TASK |
Find the word "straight" in the data. Return every line where it appears.

Data excerpts:
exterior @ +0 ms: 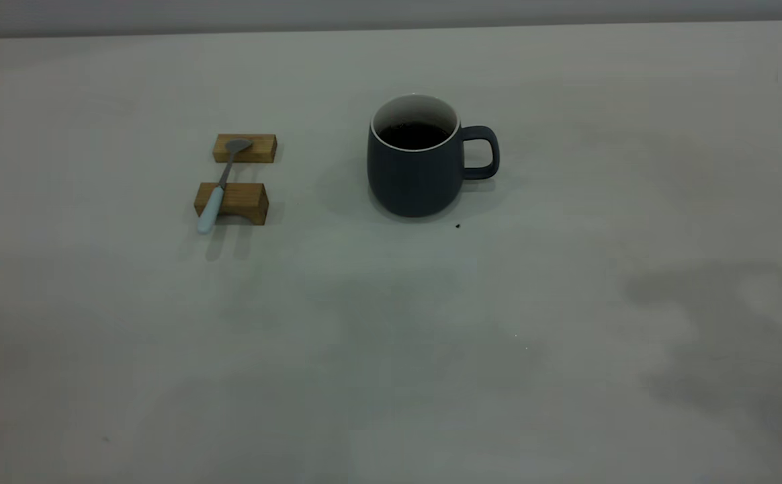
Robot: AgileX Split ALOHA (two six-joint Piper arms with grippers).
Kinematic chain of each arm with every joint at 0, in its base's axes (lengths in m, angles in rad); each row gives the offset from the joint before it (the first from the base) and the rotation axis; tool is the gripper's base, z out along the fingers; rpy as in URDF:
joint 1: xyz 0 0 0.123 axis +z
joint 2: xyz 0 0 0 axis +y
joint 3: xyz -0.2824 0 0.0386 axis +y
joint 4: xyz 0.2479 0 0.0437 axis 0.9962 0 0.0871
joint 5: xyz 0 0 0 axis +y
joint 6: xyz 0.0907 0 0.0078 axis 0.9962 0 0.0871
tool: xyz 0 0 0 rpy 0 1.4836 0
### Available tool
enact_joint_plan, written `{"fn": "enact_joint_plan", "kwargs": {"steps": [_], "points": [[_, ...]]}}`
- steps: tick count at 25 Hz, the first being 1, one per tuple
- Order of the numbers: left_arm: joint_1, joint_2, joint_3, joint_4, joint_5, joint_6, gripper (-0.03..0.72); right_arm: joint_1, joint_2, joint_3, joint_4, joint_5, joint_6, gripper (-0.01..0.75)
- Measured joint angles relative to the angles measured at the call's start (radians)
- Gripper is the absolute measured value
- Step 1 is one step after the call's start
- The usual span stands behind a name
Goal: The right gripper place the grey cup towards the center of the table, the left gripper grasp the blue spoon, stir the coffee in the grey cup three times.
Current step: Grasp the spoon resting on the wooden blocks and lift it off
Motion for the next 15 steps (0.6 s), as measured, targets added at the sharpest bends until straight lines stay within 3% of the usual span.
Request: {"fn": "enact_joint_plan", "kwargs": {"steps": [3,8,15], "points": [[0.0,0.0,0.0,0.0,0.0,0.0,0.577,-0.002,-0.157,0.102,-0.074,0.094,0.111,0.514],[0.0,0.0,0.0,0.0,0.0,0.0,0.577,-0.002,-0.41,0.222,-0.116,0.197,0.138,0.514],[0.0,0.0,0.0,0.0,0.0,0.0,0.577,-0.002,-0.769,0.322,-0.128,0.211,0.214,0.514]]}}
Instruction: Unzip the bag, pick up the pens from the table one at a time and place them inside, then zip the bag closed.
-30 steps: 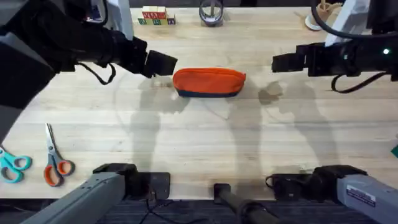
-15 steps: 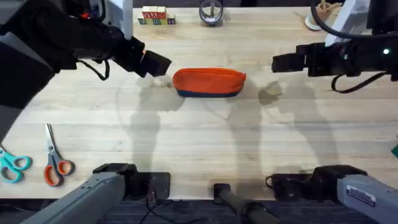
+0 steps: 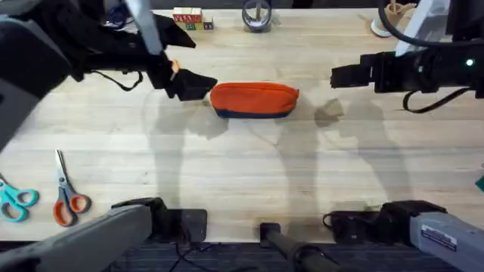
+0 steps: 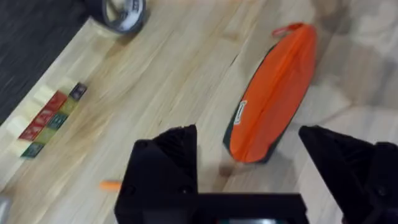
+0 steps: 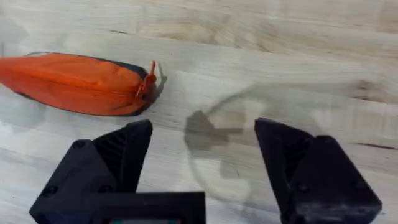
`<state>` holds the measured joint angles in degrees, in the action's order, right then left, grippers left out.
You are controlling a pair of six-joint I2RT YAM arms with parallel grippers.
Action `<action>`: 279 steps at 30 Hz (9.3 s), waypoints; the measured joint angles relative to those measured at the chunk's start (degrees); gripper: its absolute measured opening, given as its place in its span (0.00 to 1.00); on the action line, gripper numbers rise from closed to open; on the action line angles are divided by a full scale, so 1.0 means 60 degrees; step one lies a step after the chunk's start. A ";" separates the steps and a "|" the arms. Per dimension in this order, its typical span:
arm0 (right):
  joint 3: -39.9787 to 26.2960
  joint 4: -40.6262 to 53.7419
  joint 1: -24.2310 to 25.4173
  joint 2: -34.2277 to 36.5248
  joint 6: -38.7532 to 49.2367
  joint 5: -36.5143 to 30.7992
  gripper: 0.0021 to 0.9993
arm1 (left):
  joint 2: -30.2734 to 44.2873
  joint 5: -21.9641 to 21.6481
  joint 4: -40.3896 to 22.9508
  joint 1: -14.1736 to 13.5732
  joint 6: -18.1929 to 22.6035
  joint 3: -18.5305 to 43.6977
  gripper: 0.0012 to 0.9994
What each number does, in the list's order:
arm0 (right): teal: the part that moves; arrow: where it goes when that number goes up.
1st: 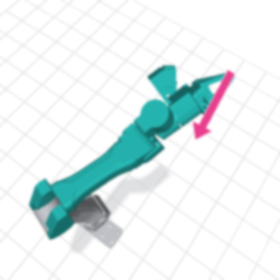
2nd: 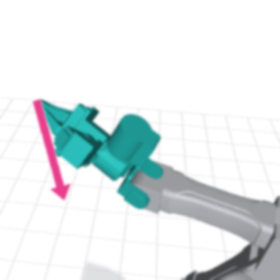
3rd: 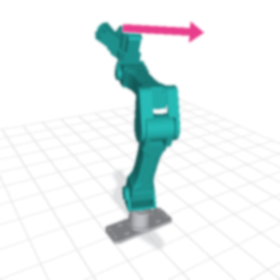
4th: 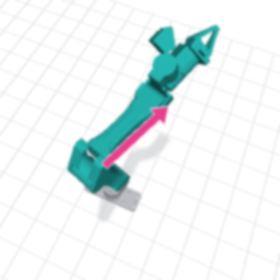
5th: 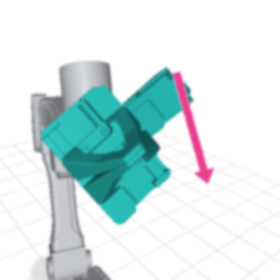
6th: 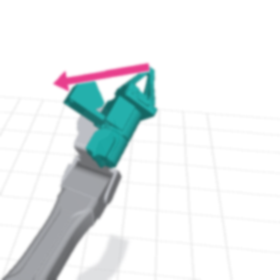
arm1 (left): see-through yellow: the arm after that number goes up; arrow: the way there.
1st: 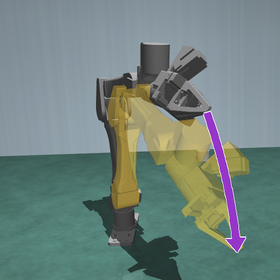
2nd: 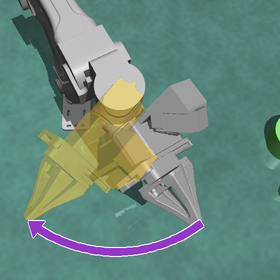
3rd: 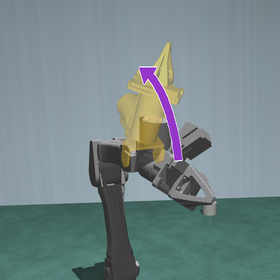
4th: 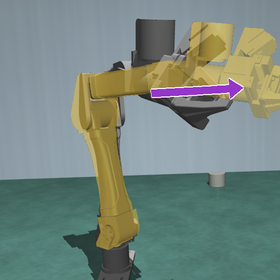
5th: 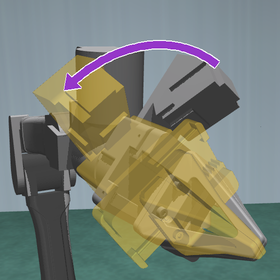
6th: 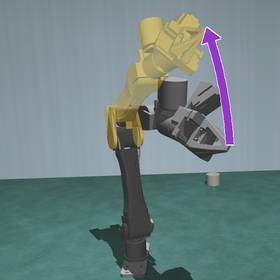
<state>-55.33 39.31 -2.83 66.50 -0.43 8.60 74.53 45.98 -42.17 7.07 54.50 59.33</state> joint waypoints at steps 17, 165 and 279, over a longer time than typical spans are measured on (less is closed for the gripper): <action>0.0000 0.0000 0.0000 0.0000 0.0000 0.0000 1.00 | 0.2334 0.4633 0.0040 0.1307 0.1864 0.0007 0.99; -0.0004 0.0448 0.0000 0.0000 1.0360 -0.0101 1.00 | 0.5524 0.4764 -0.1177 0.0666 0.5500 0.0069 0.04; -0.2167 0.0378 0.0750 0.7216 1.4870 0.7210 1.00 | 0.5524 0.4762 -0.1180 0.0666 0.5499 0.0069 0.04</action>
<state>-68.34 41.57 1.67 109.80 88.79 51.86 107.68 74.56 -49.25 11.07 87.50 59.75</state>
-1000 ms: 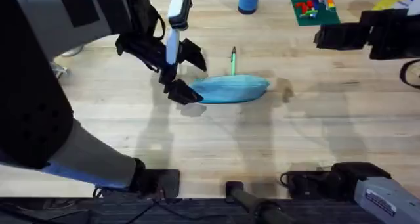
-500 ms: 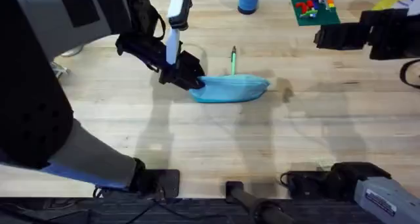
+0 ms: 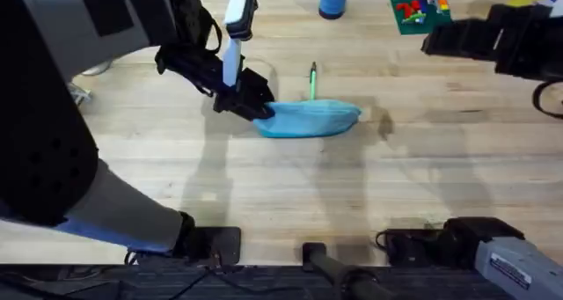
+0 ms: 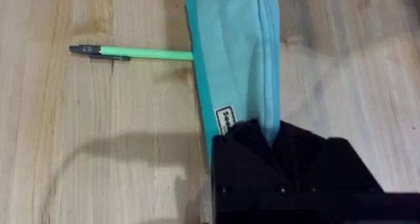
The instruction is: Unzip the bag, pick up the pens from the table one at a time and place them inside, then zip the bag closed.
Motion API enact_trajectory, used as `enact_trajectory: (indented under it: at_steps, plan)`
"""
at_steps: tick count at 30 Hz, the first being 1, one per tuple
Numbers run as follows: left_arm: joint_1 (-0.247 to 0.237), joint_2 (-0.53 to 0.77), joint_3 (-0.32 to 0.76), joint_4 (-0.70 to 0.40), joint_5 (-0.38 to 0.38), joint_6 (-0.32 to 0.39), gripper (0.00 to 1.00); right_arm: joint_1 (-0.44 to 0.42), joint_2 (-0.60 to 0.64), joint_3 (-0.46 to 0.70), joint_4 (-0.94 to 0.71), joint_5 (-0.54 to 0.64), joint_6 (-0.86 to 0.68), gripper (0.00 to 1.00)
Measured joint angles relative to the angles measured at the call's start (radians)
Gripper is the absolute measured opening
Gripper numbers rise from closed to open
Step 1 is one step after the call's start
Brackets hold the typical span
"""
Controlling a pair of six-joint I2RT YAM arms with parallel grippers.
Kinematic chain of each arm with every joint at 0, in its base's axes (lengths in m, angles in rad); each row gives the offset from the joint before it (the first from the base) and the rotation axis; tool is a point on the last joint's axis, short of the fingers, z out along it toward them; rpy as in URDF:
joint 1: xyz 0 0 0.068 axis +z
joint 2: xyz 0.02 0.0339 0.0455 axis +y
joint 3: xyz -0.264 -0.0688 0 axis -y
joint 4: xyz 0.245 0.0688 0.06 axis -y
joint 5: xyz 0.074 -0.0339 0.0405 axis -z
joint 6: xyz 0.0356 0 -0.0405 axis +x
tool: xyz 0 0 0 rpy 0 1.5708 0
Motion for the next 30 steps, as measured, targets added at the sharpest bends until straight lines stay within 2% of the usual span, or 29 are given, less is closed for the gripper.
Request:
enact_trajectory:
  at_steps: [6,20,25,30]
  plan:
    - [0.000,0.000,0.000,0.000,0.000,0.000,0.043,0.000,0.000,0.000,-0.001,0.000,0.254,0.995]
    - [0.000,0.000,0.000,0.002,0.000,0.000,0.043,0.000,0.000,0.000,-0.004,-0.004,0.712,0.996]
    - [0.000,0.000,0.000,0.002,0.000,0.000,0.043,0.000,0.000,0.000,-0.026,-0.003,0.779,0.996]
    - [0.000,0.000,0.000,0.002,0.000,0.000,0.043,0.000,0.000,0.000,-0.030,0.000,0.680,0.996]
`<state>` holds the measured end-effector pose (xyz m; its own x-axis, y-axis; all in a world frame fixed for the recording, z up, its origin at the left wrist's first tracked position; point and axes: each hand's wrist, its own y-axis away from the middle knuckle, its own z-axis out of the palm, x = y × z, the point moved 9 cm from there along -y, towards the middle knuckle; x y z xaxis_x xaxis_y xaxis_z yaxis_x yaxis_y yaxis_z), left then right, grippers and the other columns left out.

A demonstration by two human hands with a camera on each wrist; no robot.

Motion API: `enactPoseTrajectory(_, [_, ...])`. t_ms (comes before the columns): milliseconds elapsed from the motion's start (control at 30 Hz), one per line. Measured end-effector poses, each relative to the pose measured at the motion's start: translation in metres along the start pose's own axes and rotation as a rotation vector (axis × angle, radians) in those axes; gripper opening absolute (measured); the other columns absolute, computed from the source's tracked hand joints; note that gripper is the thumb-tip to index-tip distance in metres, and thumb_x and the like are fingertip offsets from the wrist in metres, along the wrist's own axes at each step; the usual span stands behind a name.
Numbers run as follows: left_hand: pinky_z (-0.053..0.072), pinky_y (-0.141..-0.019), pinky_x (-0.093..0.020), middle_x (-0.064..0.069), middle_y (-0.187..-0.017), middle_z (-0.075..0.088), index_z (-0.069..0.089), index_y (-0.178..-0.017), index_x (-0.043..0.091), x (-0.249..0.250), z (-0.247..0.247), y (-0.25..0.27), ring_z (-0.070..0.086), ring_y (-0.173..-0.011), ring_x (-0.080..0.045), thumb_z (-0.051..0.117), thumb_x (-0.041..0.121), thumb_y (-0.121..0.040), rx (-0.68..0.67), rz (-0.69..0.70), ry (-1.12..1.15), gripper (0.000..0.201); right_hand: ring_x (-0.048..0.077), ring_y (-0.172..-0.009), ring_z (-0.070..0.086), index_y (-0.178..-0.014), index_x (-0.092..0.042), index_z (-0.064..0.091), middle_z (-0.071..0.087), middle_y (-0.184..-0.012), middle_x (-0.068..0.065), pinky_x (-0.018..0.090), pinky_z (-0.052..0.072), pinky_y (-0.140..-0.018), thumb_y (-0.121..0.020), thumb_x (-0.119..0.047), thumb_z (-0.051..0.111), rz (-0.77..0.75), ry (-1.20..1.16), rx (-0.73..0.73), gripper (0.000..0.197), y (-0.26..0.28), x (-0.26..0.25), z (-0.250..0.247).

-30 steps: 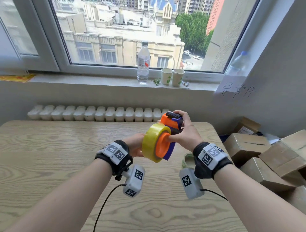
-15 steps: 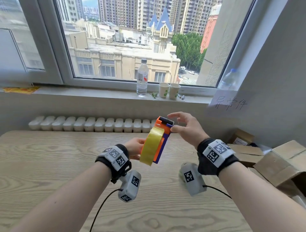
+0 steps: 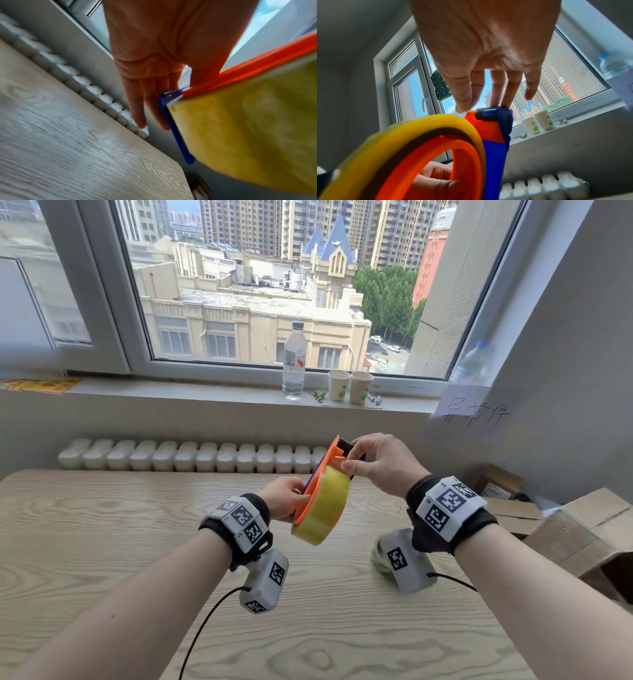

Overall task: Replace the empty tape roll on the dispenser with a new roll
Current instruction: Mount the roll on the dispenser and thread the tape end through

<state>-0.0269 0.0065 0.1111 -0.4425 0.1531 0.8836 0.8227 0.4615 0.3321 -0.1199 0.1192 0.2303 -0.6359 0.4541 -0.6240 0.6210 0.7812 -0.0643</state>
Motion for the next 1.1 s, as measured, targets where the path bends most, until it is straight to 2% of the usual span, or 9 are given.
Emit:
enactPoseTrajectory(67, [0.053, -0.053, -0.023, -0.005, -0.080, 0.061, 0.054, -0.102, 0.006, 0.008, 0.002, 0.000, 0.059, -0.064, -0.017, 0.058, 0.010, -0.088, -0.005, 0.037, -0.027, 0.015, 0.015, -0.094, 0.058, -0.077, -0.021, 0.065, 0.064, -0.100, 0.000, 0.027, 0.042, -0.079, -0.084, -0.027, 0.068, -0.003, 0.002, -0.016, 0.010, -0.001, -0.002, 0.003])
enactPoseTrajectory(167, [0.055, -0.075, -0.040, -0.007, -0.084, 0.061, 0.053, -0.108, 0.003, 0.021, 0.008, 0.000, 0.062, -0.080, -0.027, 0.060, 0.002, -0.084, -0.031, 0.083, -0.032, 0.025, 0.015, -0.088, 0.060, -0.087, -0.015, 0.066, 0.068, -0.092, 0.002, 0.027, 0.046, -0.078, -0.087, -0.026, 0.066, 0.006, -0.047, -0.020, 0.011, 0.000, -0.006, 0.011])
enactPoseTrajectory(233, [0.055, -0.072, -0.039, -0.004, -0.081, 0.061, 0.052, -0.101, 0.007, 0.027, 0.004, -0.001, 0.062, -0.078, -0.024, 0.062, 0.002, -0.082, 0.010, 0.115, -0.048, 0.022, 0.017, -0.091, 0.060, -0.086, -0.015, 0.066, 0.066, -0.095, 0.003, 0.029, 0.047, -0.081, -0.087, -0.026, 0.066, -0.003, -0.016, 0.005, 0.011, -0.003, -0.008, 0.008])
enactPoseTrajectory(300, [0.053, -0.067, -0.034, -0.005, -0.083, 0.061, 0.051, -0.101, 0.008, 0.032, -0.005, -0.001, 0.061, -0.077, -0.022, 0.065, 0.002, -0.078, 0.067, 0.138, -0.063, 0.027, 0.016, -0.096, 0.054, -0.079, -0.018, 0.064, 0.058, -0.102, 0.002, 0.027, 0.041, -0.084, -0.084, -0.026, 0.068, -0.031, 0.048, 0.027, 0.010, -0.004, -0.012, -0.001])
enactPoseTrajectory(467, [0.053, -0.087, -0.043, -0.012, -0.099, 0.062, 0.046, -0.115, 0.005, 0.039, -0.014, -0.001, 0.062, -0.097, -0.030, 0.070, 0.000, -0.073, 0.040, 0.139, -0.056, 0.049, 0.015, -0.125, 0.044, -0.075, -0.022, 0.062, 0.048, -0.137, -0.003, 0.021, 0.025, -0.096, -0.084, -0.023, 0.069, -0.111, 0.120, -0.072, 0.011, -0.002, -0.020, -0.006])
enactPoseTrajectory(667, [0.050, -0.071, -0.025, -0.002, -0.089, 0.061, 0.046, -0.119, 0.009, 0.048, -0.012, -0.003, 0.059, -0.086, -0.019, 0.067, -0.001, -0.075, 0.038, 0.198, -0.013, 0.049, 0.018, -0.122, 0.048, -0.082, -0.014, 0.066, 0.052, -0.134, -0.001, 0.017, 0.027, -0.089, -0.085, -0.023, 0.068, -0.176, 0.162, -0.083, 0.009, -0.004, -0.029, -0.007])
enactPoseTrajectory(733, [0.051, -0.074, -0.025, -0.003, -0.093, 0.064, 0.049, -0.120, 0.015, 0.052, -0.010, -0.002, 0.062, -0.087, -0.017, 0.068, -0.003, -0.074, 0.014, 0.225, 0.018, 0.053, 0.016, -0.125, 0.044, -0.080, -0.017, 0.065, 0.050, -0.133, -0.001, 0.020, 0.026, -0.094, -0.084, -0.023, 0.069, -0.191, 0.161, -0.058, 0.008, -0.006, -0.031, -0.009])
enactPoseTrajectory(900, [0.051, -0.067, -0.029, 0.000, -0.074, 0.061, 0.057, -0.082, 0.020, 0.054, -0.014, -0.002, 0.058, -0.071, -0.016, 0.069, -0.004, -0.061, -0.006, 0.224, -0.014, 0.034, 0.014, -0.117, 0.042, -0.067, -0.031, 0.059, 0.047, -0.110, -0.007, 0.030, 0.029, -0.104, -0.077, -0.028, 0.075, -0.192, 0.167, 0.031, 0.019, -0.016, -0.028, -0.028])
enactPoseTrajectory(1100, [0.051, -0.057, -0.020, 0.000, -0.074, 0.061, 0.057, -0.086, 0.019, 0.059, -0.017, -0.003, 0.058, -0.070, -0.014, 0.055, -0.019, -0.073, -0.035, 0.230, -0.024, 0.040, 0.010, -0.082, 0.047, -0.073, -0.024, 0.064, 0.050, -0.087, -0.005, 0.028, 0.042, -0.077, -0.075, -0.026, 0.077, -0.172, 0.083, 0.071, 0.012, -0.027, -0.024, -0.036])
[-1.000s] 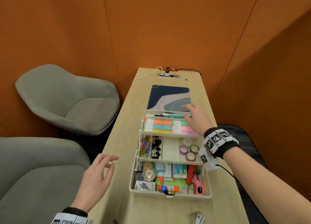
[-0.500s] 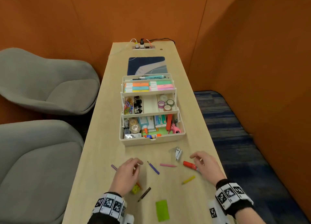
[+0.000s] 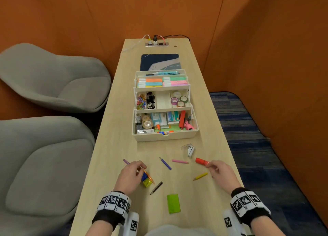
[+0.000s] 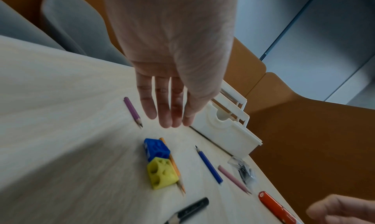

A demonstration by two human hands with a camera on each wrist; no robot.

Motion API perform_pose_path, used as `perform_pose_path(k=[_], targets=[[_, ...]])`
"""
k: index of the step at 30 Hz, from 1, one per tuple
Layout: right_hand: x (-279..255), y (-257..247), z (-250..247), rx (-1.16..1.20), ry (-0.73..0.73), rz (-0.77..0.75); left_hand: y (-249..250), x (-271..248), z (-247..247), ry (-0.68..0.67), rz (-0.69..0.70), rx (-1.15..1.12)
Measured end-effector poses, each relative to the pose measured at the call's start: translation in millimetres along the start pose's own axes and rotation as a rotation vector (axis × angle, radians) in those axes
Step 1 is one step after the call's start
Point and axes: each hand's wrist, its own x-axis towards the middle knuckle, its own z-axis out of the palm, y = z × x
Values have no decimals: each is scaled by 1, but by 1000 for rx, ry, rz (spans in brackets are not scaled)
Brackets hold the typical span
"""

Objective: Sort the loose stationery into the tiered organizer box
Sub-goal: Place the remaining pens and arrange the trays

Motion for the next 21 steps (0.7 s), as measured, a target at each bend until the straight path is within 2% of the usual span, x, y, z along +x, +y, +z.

TASK RESULT |
Motion for the next 15 steps (0.6 s), as measured, targets added at the sharpest bends until straight lines stay within 3% of the usual span.
Motion for the next 30 steps, as measured, targets added at the sharpest bends until straight lines stay within 2% of the usual span, or 29 are given, less is closed for the gripper.
Motion for the next 1.1 s, as measured, targets where the path bends most, until it is straight to 2% of the usual span, or 9 are given.
Motion for the next 21 steps (0.7 s), as measured, a target at each bend until the straight path is within 2% of the usual span, x, y, z along +x, +y, +z.

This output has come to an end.